- WHAT TO WORK ON:
Within the entries that follow, show each line where the word "coordinates" occurs.

[Opening TASK MATERIAL section]

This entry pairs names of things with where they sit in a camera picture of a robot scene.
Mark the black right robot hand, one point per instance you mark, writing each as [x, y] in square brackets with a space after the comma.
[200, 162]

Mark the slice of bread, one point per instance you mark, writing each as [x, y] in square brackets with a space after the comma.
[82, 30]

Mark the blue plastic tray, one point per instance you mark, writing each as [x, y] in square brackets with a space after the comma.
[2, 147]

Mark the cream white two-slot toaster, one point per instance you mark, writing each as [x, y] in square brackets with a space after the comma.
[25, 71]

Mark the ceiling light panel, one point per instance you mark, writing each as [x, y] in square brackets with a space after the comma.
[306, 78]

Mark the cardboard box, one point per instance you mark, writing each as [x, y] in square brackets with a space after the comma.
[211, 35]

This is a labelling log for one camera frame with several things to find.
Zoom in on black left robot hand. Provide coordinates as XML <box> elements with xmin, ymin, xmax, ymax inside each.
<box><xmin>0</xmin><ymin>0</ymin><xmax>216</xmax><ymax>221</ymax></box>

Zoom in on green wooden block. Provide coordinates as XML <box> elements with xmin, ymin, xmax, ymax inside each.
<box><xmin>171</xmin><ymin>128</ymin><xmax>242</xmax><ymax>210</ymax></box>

[Closing TASK MATERIAL section]
[Opening TASK MATERIAL section]

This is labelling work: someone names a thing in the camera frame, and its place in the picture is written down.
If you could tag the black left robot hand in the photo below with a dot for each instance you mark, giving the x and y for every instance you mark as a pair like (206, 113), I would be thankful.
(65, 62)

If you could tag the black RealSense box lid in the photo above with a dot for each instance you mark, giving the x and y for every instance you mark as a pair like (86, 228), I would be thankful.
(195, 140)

[Closing TASK MATERIAL section]

- SOLUTION BELOW:
Zoom in on black left robot hand. Provide coordinates as XML <box> elements with xmin, ymin, xmax, ymax inside each.
Zoom in on green wooden block. Provide coordinates as XML <box> elements with xmin, ymin, xmax, ymax inside each.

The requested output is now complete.